Tuttle sah keine Zukunft mehr
Nach den umstrittenen Solidarkundgebungen für Palästina und der darauf folgenden Eskalation hat Berlinale-Intendantin Tricia Tuttle Kulturstaatsminister Wolfram Weimer ihren Rückzug angeboten. Sie habe ihm und seinem Amtschef am Dienstag mitgeteilt, dass sie das Filmfestival in der aktuell „vergifteten Atmosphäre und ihren politischen Spannungen“ kaum weiterführen könne, sagte Weimer der „Rheinischen Post“.
Die Situation sei schwierig gewesen. „Wenn ein derartiger Eklat passiert und auch die Intendantin ihre Zukunft von sich aus infrage stellt, müssen die Gremien beraten“, so Weimer weiter. Er habe den Aufsichtsrat bereits informiert. Eine Sitzung mit Tuttle sei für Mitte der Woche angesetzt.

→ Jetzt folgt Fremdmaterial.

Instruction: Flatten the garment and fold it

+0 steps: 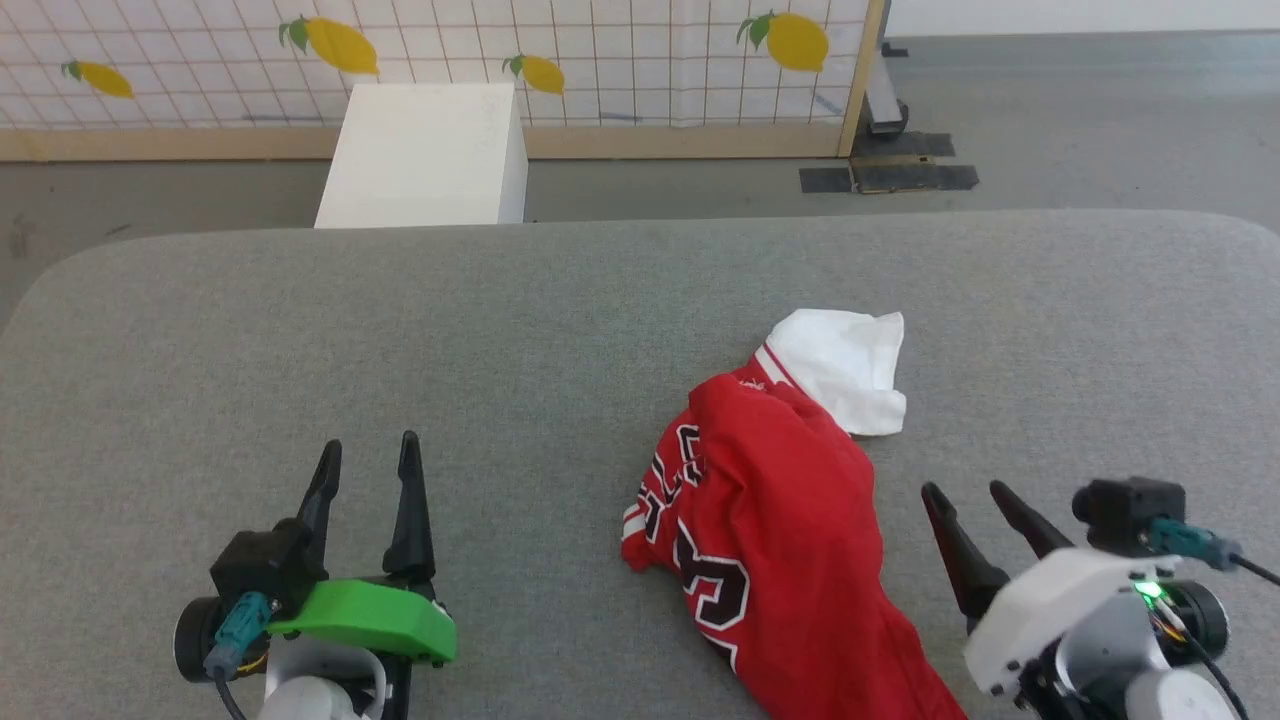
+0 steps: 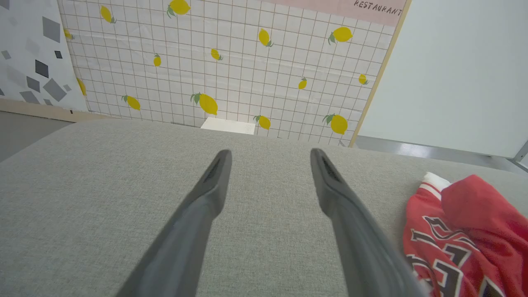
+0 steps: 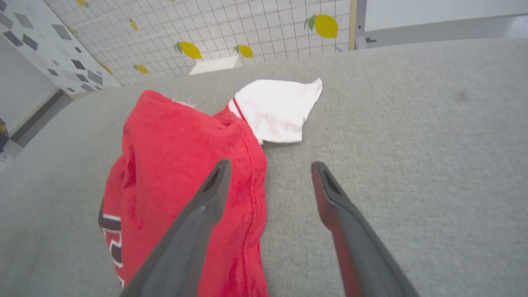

Weimer weist Kritik zurück
Kritik an seinem Vorgehen wies der Staatsminister zurück. „Manche Kritik war aber der Unkenntnis der Lage geschuldet“, sagte Weimer. Die Solidaritätsadressen für Tuttle seien sicher gut für sie und würden sie ermutigen. Er lobte das Engagement vieler Künstler für die Berlinale. Gleichzeitig bezeichnete er die Verbreitung von „Israel-Hass und Aktivisten-Aggressivität“ als „schwer erträglich“. Details zu den Beratungen und Entscheidungen könne er mit Blick auf die vereinbarte Vertraulichkeit nicht nennen.